#### [Task directions]
Output the data verbatim, minus the images.

*** Provided data Section Begins ***

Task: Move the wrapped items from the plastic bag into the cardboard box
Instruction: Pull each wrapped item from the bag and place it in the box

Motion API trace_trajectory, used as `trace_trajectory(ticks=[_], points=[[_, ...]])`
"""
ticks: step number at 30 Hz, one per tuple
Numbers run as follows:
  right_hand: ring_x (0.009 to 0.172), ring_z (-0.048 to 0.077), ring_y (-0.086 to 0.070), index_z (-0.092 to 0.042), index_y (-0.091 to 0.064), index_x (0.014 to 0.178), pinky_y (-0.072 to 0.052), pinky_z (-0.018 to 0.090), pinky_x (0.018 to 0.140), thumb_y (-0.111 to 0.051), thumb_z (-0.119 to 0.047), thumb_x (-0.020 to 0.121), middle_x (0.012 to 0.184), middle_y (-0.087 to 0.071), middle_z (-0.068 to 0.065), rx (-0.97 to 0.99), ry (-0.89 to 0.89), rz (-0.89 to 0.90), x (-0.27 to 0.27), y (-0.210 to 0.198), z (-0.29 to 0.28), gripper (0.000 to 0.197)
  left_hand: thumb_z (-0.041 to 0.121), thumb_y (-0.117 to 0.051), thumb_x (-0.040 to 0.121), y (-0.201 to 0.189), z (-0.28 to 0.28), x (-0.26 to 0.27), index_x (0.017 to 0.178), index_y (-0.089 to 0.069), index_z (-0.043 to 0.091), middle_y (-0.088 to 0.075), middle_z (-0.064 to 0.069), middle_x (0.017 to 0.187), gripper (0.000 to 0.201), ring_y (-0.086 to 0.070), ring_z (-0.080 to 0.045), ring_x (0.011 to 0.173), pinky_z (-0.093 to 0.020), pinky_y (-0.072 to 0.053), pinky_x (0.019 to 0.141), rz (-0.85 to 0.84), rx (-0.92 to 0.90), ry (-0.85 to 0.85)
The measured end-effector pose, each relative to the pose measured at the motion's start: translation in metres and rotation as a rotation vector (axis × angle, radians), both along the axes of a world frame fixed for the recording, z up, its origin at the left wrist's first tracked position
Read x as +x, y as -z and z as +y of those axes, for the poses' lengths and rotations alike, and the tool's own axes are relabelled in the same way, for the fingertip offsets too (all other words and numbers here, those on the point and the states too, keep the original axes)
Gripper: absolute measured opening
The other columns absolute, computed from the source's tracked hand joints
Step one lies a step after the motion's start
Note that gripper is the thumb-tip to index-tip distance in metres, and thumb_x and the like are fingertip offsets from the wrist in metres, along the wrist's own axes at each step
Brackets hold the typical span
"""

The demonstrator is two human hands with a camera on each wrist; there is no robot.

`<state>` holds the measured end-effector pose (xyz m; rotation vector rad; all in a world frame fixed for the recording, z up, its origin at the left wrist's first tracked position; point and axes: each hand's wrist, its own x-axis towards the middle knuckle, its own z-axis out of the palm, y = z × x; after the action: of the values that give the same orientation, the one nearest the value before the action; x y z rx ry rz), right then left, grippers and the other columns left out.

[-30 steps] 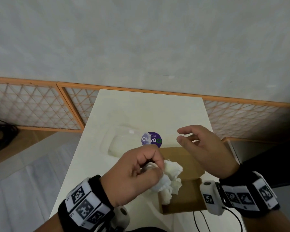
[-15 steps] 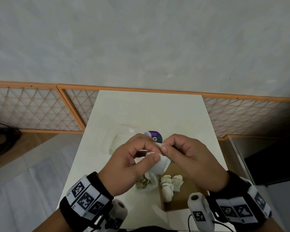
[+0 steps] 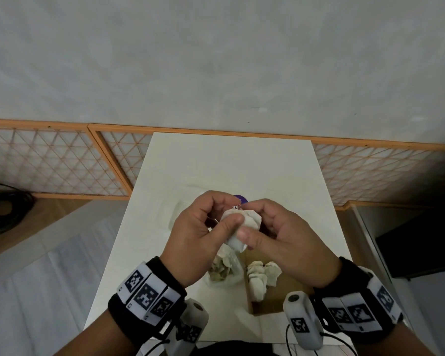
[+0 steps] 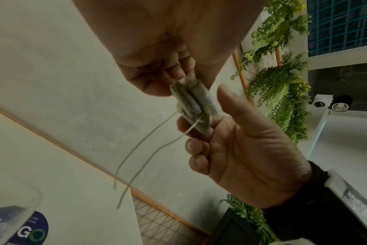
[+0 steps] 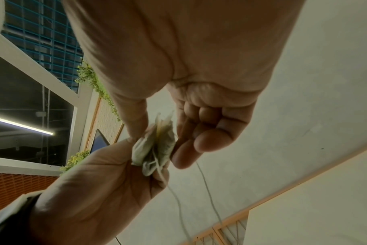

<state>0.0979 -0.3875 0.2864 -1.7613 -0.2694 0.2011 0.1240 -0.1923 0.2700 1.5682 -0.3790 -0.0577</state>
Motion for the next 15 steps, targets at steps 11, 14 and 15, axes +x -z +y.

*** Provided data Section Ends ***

#### [Output below]
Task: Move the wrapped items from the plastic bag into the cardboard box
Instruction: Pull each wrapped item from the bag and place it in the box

Motion API trace_trajectory, used as `trace_trajectory(ticks=[_], points=[[_, ...]])`
"""
ticks: step number at 30 Hz, one per tuple
Numbers run as follows:
  right_hand: ring_x (0.009 to 0.172), ring_z (-0.048 to 0.077), ring_y (-0.086 to 0.070), index_z (-0.092 to 0.042), index_y (-0.091 to 0.064), index_x (0.014 to 0.178), pinky_y (-0.072 to 0.052), pinky_z (-0.018 to 0.090), pinky_x (0.018 to 0.140), thumb_y (-0.111 to 0.051), thumb_z (-0.119 to 0.047), thumb_x (-0.020 to 0.121), middle_x (0.012 to 0.184), middle_y (-0.087 to 0.071), middle_z (-0.068 to 0.065), rx (-0.97 to 0.99), ry (-0.89 to 0.89), rz (-0.89 to 0.90), x (-0.27 to 0.27), y (-0.210 to 0.198), z (-0.29 to 0.28), gripper (0.000 to 0.197)
  left_hand: thumb_z (-0.041 to 0.121), thumb_y (-0.117 to 0.051), thumb_x (-0.040 to 0.121), y (-0.201 to 0.189), z (-0.28 to 0.28), x (-0.26 to 0.27), index_x (0.017 to 0.178), index_y (-0.089 to 0.069), index_z (-0.043 to 0.091), middle_y (-0.088 to 0.075), middle_z (-0.064 to 0.069), middle_x (0.017 to 0.187), gripper (0.000 to 0.201), ring_y (-0.086 to 0.070), ring_z (-0.080 to 0.045), ring_x (0.011 to 0.173), pinky_z (-0.093 to 0.020), pinky_y (-0.072 to 0.053), pinky_x (0.019 to 0.141), rz (-0.85 to 0.84), rx (-0.92 to 0.90), ry (-0.85 to 0.85)
The measured end-effector pose, each relative to the pose measured at the motion's start: translation in metres and rotation as a rotation vector (axis × angle, radians), both along the axes of a world frame fixed for the recording, z up, its origin at the left wrist's first tracked position
Read x as +x, y as -z and z as +y of those axes, for the poses' lengths and rotations alike, and the tool's own axes are relabelled in the same way, for the fingertip offsets too (all other words and numbers here, those on the point and the states too, keep the original axes)
Gripper: absolute measured opening
The other columns absolute, computed from the source's tracked hand joints
Step one lies a step after the motion's start
Note that gripper is the thumb-tip to index-tip distance in metres, and thumb_x and the like are fingertip offsets from the wrist in metres, along the wrist's own axes at each step
Brackets hold the typical span
"""

The demonstrator is two human hands with a camera on each wrist; there is no robot.

`<state>` holds the measured end-effector pose (xyz m; rotation vector rad; all in a world frame fixed for the recording, z up, its origin at the left wrist's first tracked position; point and axes: each hand's wrist, its own x-axis towards the middle knuckle, its own z-axis out of the palm, y = z × x; after the action: of the values that give the same orientation, the one nearest the value before the action; x y z rx ry rz), right then left, grippers and the other columns left out.

[-30 steps] 
[-15 steps] 
[+0 steps] 
[+0 steps] 
[+0 steps] 

<state>0.0979 -0.3875 0.2864 -1.7613 -0.2694 0.2011 0.1240 -0.1923 0.2700 1.5682 -0.3790 -0.0577</state>
Motion for the next 15 steps, targets at steps 11, 14 and 15, axes +x -z +y.

This is the complete answer.